American actor (born 1985)

Marque Richardson Jr. (born October 23, 1985) is an American actor.

== Early life ==
Richardson was born in San Diego, California in the U.S., in a naval hospital. Both parents served in the United States Navy. His father hails from Detroit, Michigan in the U.S., and his mother from Newport News, Virginia in the U.S. The elder of two siblings, he began his acting career starring in commercials at the age of four. Having moved around frequently, he was primarily raised in Bellflower, California in the U.S.

Balancing school life with entertainment, Richardson was a scholar-athlete at Mayfair High School in Lakewood, California. In 2007, he graduated from the University of Southern California with degrees in business, Public Policy, Planning & Management on full scholarship from the Bill & Melinda Gates Foundation.

After graduation Richardson interned at Overbrook Entertainment to gain insight of life behind the camera.

== Career ==
One of Richardson's first television roles was a guest appearance on The Bernie Mac Show as Tyrone, aka "Lemon-Lyme". He has also appeared in ER, 7th Heaven, Lincoln Heights and Rules of Engagement.
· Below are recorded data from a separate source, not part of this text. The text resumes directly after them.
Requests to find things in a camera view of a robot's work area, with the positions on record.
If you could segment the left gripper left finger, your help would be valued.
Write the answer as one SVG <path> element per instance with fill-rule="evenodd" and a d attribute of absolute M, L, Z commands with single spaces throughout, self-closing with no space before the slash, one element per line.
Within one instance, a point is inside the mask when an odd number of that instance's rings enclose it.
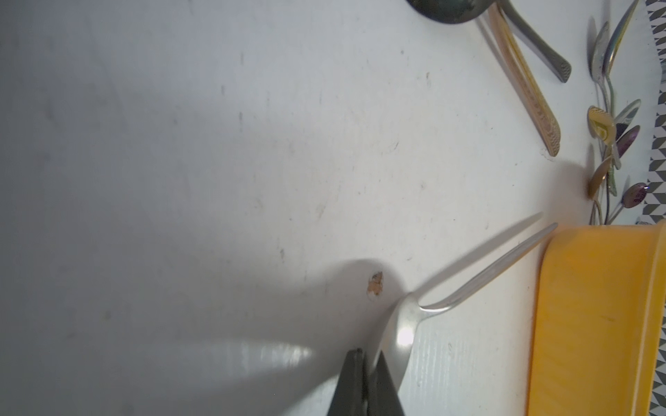
<path fill-rule="evenodd" d="M 365 397 L 365 354 L 360 348 L 347 352 L 328 416 L 363 416 L 367 414 Z"/>

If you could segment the yellow plastic storage box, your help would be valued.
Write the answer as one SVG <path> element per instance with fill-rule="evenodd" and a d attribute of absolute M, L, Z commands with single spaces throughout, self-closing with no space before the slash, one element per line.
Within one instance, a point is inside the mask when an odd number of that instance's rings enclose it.
<path fill-rule="evenodd" d="M 527 413 L 648 414 L 664 304 L 664 224 L 559 232 L 539 273 Z"/>

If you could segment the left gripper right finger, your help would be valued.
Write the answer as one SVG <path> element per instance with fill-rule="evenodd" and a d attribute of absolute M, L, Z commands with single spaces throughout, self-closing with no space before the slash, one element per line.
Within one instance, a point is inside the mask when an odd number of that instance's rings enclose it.
<path fill-rule="evenodd" d="M 367 376 L 367 402 L 369 416 L 405 415 L 383 353 Z"/>

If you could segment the plain silver spoon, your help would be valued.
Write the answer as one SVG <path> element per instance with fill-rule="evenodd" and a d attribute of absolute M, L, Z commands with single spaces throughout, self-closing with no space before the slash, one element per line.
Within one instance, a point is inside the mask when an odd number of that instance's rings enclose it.
<path fill-rule="evenodd" d="M 558 225 L 553 223 L 521 242 L 442 301 L 421 306 L 418 302 L 419 297 L 414 292 L 400 298 L 371 338 L 366 353 L 369 370 L 375 371 L 379 367 L 379 362 L 385 361 L 393 386 L 399 389 L 408 369 L 419 325 L 427 319 L 452 310 L 483 289 L 550 237 L 557 227 Z"/>
He starred in the web series My Alibi. He had a recurring role on USA Networks' The Starter Wife.

He won a role in Joseph Kahn's horror/comedy film Detention, released by Sony in 2012. He most notably scored recurring roles as Kenneth on Seasons 5 and 6 of HBO's hit True Blood, and, in 2013, as Mark Gage in the HBO series The Newsroom.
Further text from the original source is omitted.